Doc kept his unimpressed face on.  "He won't be allowed in the building without proper clearance, you know."

"I know," Clint said with just a hint of smugness.

The smug disappeared about ten minutes later when Seth stalked into the room.

"This may come as a shock to you, Agent Barton, but I do have a life outside of you."

"You wren't supposed to actually _come_ ," Clint told him.  "I just wanted to go home."

"Yes, because it's totally okay for a doctor to send you home with broken limbs and a head injury," Seth said, reaching over and fiddling with Clint's pillow.  "Now stop acting like a baby and get used to the fact that we're not leaving until tomorrow morning at the very earliest."

"Tomorr- wait, we?  You're staying, too?"

Seth rolled his eyes, messing with the bedding a bit more.  "Since you'll just wind up getting yourself strangled with an IV tube if I leave you alone, yes.  Now stop fidgetting so I can move your leg without hurting you."

"Why are you moving my leg?"

"Because there won't be enough room for me on the bed otherwise," Seth answered as if that was the most logical, reasonable thing to say.  "If you're going to go around telling everyone I'm your wife, you are not making me sleep in a chair."  He kicked off his shoes and climbed up next to Clint, stretching out on top of the thin blanket.  "Now close your eyes and go to sleep.  You're already injured, and I'd hate to have to knock you out myself."
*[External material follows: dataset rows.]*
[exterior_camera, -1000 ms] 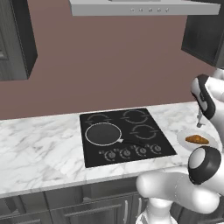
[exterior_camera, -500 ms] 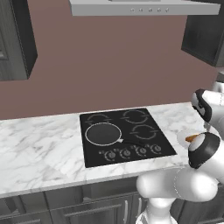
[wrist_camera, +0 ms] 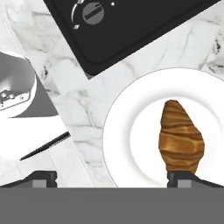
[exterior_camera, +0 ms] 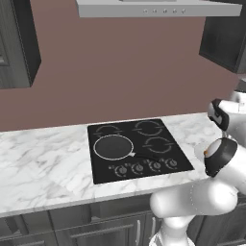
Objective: Pick the croissant and place it on the pan. Then turn on the stove to warm the croissant.
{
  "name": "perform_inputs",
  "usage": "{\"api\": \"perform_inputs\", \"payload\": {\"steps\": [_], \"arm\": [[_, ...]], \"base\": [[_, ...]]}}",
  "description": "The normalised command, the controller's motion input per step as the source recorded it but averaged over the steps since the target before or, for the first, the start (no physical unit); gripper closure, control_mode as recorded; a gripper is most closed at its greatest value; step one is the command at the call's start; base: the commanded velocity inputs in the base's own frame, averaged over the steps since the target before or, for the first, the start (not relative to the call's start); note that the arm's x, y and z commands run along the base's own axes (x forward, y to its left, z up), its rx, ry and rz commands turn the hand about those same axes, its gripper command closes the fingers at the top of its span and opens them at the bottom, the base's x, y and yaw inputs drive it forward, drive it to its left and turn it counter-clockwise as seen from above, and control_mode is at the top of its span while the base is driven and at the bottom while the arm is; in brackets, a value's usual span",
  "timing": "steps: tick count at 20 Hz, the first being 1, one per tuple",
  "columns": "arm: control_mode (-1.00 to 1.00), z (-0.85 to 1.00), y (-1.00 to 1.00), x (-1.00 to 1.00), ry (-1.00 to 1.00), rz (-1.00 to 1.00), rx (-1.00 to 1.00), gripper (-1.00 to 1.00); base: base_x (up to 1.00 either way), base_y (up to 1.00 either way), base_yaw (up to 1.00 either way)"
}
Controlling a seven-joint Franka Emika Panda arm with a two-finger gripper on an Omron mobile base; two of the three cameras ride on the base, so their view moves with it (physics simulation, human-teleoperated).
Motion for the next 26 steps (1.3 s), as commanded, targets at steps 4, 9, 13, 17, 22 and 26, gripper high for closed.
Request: {"api": "perform_inputs", "payload": {"steps": [4,9,13,17,22,26], "arm": [[-1.00,-0.31,0.00,0.26,0.07,-0.24,0.00,-1.00],[-1.00,-0.27,0.00,0.03,0.07,-0.15,0.00,-1.00],[-1.00,-0.07,0.00,-0.01,0.02,-0.03,0.00,-1.00],[-1.00,-0.03,0.00,0.00,0.00,0.00,0.00,-1.00],[-1.00,-0.26,-0.09,0.08,0.00,0.00,-0.06,-1.00],[-1.00,-0.19,-0.09,0.09,0.00,0.00,-0.07,-1.00]], "base": [[0.00,0.00,0.00],[0.00,0.00,0.00],[0.00,0.00,0.00],[0.00,0.00,0.00],[0.00,0.00,0.00],[0.00,0.00,0.00]]}}
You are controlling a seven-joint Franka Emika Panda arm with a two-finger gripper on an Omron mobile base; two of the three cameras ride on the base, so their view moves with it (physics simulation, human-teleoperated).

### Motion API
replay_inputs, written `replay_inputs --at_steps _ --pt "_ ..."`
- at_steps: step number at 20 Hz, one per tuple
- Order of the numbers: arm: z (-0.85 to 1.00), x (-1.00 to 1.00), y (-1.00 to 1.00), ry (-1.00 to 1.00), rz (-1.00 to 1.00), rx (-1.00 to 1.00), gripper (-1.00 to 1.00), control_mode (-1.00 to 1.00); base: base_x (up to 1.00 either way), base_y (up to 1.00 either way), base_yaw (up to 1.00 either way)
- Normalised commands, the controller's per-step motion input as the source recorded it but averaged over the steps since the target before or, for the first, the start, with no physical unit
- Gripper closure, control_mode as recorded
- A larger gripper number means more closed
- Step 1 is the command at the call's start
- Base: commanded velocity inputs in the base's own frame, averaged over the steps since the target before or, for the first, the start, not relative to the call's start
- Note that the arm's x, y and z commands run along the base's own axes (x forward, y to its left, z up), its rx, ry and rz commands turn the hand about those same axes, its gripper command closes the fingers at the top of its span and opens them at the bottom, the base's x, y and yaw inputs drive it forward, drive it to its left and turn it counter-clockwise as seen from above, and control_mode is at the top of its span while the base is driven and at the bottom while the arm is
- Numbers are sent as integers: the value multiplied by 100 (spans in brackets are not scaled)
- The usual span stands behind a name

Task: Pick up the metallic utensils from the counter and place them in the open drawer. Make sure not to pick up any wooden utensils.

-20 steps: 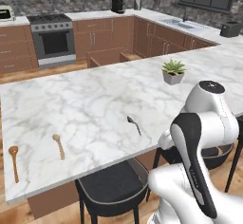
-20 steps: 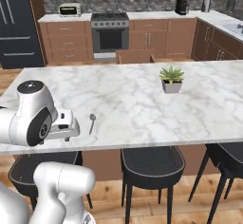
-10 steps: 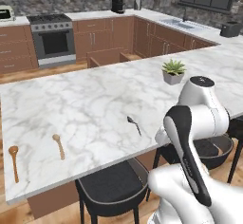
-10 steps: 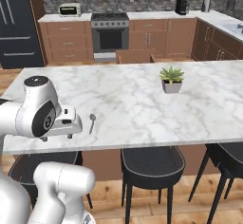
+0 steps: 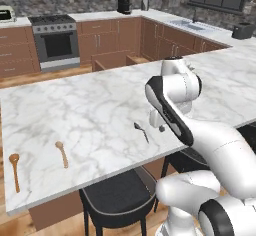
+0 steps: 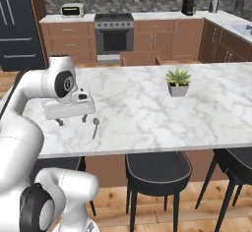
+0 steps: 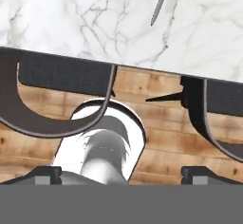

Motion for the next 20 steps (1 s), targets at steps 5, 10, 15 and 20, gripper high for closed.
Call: replay_inputs --at_steps 5,10,15,20 --pt "-63 88 9 -8 0 -1 -100 -100 0 0 0" --pt "-63 65 0 -19 -5 8 -100 -100 0 0 0" --pt "-43 54 0 -18 -4 13 -100 -100 0 0 0" --pt "-27 58 0 -9 0 2 -100 -100 0 0 0"
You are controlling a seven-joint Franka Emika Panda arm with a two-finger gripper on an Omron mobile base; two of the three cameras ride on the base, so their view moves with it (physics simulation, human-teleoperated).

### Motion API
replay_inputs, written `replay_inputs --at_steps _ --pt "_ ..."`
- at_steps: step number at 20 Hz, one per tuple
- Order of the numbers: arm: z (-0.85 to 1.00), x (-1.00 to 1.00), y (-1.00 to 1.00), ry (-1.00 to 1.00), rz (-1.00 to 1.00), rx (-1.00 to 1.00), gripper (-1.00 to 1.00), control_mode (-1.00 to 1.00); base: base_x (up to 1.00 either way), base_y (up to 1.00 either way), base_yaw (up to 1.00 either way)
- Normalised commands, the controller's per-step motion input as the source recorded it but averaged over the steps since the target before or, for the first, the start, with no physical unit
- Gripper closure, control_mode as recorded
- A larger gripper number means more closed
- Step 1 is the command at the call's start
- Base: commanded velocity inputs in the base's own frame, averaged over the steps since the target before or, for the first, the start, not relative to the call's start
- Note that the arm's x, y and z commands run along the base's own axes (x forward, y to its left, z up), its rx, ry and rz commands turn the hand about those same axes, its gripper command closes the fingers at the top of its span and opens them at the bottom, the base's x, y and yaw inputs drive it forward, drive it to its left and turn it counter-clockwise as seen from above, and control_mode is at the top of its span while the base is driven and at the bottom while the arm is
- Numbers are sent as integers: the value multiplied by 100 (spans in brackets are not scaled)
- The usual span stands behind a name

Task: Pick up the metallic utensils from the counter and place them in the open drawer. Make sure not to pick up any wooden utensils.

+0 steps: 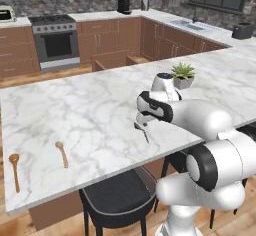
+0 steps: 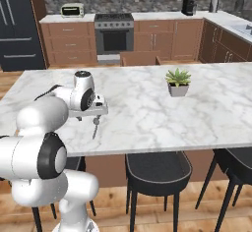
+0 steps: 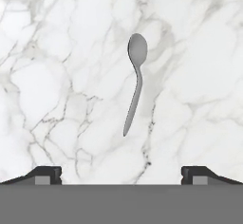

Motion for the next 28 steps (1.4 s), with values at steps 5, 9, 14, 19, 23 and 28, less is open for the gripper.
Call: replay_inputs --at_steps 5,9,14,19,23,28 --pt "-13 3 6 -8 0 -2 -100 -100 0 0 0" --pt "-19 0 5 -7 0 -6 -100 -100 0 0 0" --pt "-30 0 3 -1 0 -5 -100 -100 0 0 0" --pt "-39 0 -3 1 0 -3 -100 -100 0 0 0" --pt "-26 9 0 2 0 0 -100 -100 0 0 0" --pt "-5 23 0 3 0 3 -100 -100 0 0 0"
Clint was not a genius like Tony, but even he knew when he was fighting a losing battle, so he obediently closed his eyes.

It might have been the drugs or the fact that he wasn't alone, but Clint couldn't recall spending a better night in medical in his life.

**Notes for the Chapter:**

> Doctor Unimpressed With Your Shit is my new favorite person.


	6. Villainous Bonus Chapter

**Summary for the Chapter:**

> In which Ross is an ass, and seriously: how is this Seth's life now?

"I want to go on record stating that this is all your fault, General."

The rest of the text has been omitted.